He seemed at a loss for a minute, then said, “I’ll make a list.”
“Okay,” she agreed reluctantly. It was only for another week. Surely she could be around him for one more week without losing her heart. Mind, she quickly corrected herself. Without losing her mind.
“Do you promise?” he asked, sounding uncertain.
It was an odd request. Why did he want her to promise? It was as if they were back to being adolescents. Why didn’t he trust her to follow through? She’d done her part this week to teach him all the things he’d asked her to help him with. It was only when he’d thrown those lessons out the window and turned into a boor that she’d walked away.
“Yes, I promise.”
“You promise to help me with everything I need help with?”
“Yes. I promise. But in return, you have to promise you’ll stop challenging me every step of the way.”
He grinned at that, but there was nothing arrogant or challenging in the gesture this time. In fact, this time, when Peyton smiled, he looked quite charming. “Oh, come on. You love it when I challenge you.”
Oh, sure. About as much as she had loved it in high school.
“Promise me,” she insisted.
He lifted his right hand, palm out, as if taking a pledge. “I promise.”
“This day’s a wash, though,” she told him. “It’s too late to get started on anything new.”
“I’m sorry for the way I behaved at the tearoom,” he said, surprising her again.
“And I’m sorry I made you go to a tearoom,” she conceded.
The remark reminded her she was still wearing her hat and gloves, and she lifted her hands to inspect the latter. She’d seen them in a vintage clothing store when she was still in college and hadn’t been able to resist them. What had possessed her to buy white gloves with more buttons than a lunar module? Oh, right. To match the white dress with more buttons than Cape Canaveral that she’d bought at a different vintage clothing store. She began the task of unfastening each of the pearly little buttons on her left glove.
“No, don’t,” Peyton said abruptly.
When she looked at him, she saw that his gaze was fixed on her two gloved hands. “Why not?”
Now his gaze flew to her face, and she couldn’t help thinking he looked guilty about something. “Uh...it’s just...um...I mean...ah...” He swallowed hard. “They just look really nice on you.”
His cheeks were tinged with the faintest bit of pink, she noted with astonishment. Was he actually blushing? Was that possible? Surely it was due to the bad lighting in the kitchen. Even so, something in his eyes made heat spark in her belly, spreading quickly outward, warming parts of her that really shouldn’t be warming at the moment.
“Thank you,” she said, the words coming out a little unevenly.

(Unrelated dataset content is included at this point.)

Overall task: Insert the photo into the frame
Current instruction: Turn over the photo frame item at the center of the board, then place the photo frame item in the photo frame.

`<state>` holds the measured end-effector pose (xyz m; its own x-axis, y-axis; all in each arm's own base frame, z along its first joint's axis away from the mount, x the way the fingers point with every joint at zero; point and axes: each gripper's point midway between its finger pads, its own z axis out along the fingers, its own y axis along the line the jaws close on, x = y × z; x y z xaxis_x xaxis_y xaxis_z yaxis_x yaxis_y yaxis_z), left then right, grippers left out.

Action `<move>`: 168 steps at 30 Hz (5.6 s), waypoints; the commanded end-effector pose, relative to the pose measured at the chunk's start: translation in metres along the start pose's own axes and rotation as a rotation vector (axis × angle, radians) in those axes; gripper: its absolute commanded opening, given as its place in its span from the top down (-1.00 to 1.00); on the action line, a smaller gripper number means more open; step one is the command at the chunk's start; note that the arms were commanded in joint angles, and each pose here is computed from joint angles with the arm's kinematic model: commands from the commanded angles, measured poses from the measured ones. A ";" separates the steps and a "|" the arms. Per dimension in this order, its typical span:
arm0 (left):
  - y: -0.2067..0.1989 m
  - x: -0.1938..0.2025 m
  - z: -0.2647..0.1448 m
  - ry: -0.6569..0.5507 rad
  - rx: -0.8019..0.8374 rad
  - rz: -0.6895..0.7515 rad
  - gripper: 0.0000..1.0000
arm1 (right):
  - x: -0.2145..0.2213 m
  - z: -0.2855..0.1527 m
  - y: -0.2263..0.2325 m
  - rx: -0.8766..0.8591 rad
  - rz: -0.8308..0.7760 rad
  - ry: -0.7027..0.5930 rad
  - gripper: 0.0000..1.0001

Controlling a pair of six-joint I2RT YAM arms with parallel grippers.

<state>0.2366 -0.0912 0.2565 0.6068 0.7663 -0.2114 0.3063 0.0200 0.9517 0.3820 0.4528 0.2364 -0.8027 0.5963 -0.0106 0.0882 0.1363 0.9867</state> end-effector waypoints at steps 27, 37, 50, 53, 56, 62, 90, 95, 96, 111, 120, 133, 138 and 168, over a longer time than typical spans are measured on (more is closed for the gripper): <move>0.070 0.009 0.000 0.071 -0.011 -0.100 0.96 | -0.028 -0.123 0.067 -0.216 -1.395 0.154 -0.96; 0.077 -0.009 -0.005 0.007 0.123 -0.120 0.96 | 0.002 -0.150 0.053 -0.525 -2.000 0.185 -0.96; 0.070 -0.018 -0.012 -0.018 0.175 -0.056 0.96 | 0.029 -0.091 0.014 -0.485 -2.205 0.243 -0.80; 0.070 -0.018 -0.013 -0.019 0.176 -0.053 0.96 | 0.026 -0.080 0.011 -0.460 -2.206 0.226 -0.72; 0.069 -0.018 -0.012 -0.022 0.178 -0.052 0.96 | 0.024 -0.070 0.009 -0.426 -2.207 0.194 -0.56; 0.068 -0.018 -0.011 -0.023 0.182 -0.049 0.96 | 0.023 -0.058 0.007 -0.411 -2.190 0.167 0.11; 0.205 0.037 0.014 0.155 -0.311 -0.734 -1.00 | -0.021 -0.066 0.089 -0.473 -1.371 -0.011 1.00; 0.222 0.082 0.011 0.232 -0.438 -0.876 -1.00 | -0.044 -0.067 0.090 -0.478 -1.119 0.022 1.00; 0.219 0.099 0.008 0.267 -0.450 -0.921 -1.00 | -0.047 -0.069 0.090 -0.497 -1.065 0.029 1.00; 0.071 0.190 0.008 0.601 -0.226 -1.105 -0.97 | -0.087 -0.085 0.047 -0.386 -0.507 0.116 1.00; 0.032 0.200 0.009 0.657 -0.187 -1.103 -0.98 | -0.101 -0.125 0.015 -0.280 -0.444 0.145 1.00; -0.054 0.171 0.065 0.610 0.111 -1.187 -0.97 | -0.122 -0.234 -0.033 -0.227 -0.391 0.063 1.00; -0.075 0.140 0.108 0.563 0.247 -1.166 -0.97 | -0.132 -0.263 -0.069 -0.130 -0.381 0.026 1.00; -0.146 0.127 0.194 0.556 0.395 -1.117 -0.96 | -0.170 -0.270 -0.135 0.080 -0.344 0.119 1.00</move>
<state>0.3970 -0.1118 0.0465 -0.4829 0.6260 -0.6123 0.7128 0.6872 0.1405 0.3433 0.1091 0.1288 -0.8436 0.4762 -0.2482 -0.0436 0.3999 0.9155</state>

When she started to unbutton her glove once more, Peyton lifted a hand halfway to hers, looking as if he wanted to object again. She halted, eyeing him in silent question, and he dropped his hand with clear reluctance. How odd, she thought. She went back to the task, but couldn’t help noticing how he still pinned his gaze to her hands, and how a muscle in his jaw twitched as his cheeks grew ruddier. Where she normally had no trouble removing the garments, for some reason, suddenly, her hands didn’t want to cooperate. When the second button took longer to free than the first, and the third took even longer than the second, Peyton started to lift a hand toward hers again, closer this time, as if he wanted to help. And this time, he didn’t drop it.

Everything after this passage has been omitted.